[[ DATA PROVIDED open ]]

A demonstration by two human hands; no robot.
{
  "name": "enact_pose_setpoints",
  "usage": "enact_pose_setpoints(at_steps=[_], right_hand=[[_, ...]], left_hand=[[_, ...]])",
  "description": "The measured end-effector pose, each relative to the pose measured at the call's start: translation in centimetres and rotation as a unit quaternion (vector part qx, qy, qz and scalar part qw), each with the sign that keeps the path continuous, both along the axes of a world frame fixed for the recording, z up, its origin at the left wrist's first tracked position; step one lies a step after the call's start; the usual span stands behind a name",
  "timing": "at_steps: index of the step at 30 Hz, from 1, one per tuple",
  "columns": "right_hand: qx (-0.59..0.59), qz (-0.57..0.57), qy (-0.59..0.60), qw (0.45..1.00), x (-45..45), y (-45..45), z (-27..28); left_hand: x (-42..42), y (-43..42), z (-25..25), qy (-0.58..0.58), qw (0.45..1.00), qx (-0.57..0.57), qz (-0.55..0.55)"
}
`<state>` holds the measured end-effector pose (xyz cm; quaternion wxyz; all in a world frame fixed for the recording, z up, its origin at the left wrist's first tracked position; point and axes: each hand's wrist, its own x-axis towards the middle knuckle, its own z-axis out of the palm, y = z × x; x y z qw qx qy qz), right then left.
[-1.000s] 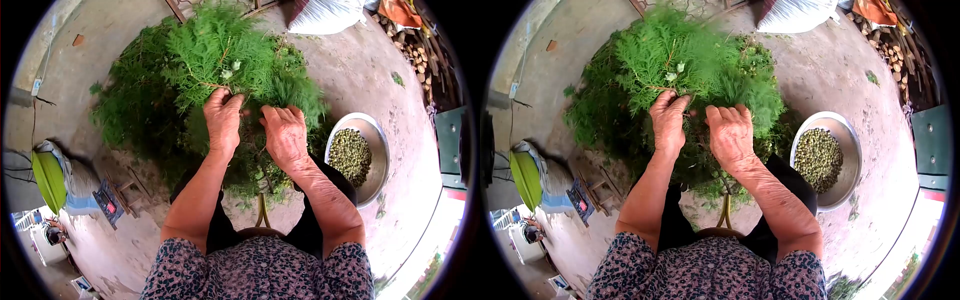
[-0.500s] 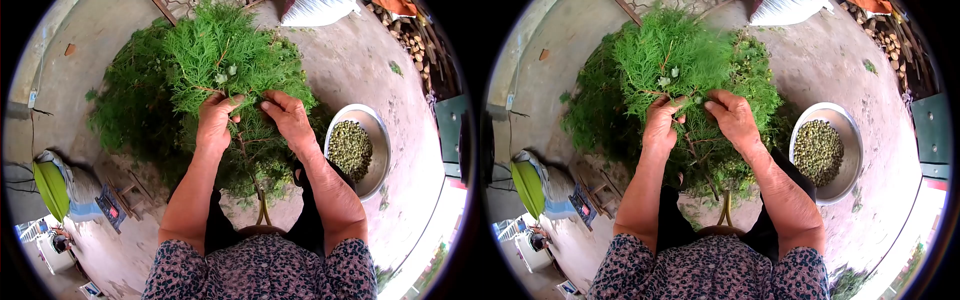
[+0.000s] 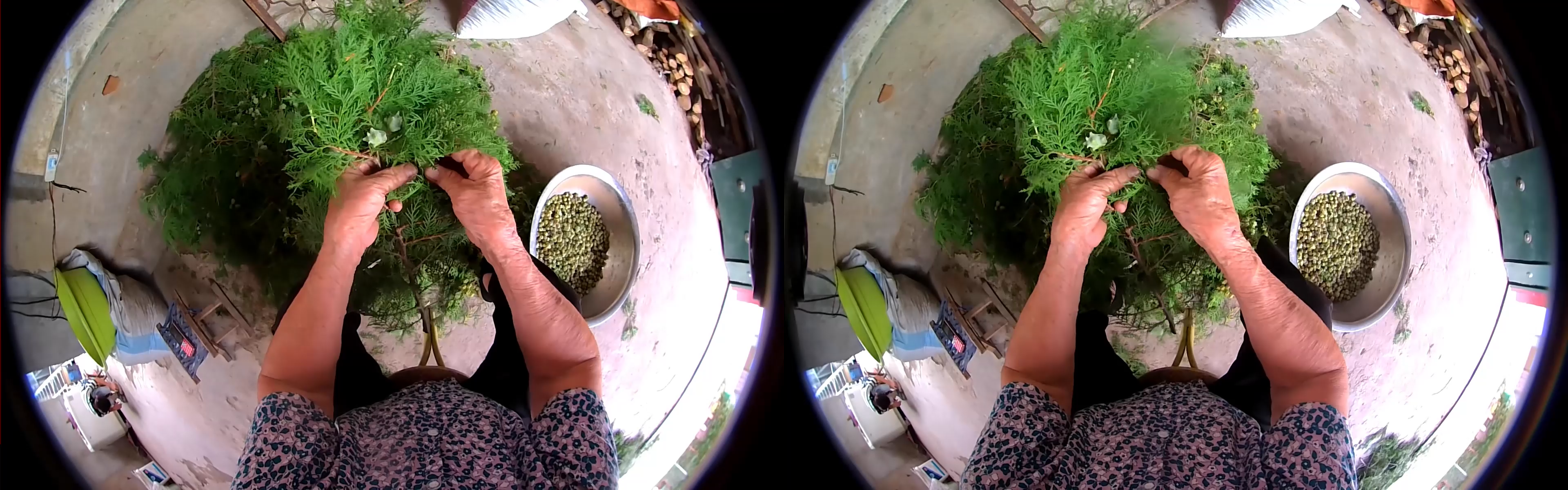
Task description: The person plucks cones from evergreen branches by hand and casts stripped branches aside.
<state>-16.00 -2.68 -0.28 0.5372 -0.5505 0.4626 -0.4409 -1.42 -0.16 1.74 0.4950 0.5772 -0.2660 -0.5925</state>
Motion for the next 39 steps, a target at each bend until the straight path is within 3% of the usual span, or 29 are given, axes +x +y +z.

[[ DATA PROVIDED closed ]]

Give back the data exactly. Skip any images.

### TASK RESPONSE
A demonstration by two human hands; no robot.
{
  "name": "enact_pose_setpoints",
  "usage": "enact_pose_setpoints(at_steps=[_], right_hand=[[_, ...]], left_hand=[[_, ...]])",
  "description": "The measured end-effector pose, each relative to the pose measured at the call's start: translation in centimetres and rotation as a unit quaternion (vector part qx, qy, qz and scalar part qw), each with the sign that keeps the path continuous, both along the axes of a world frame fixed for the recording, z up, its origin at the left wrist's first tracked position; step one lies a step after the call's start; the usual span stands behind a name",
  "timing": "at_steps: index of the step at 30 Hz, from 1, one per tuple",
  "columns": "right_hand: qx (-0.59..0.59), qz (-0.57..0.57), qy (-0.59..0.60), qw (0.45..1.00), x (-45..45), y (-45..45), z (-27..28); left_hand: x (-42..42), y (-43..42), z (-25..25), qy (-0.58..0.58), qw (0.45..1.00), qx (-0.57..0.57), qz (-0.55..0.55)"
}
`<state>` holds the measured end-effector pose (xyz cm; quaternion wxyz; all in a world frame fixed for the recording, z up, its origin at the left wrist's first tracked position; point and axes: each hand's wrist, its own x-axis towards the middle knuckle, its own z-axis out of the palm, y = z × x; x y z qw qx qy qz), right then left.
[-1.000s] 
[-0.500s] 
[+0.000s] 
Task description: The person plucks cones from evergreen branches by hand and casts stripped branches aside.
<state>-16.00 -2.68 -0.28 0.5372 -0.5505 0.4626 -0.4409 -1.42 -0.16 1.74 0.4950 0.5772 -0.2660 -0.5925</state>
Motion for the next 39 steps, a target at each bend until the straight path is within 3% of the usual span, or 29 are given, axes +x +y +z.

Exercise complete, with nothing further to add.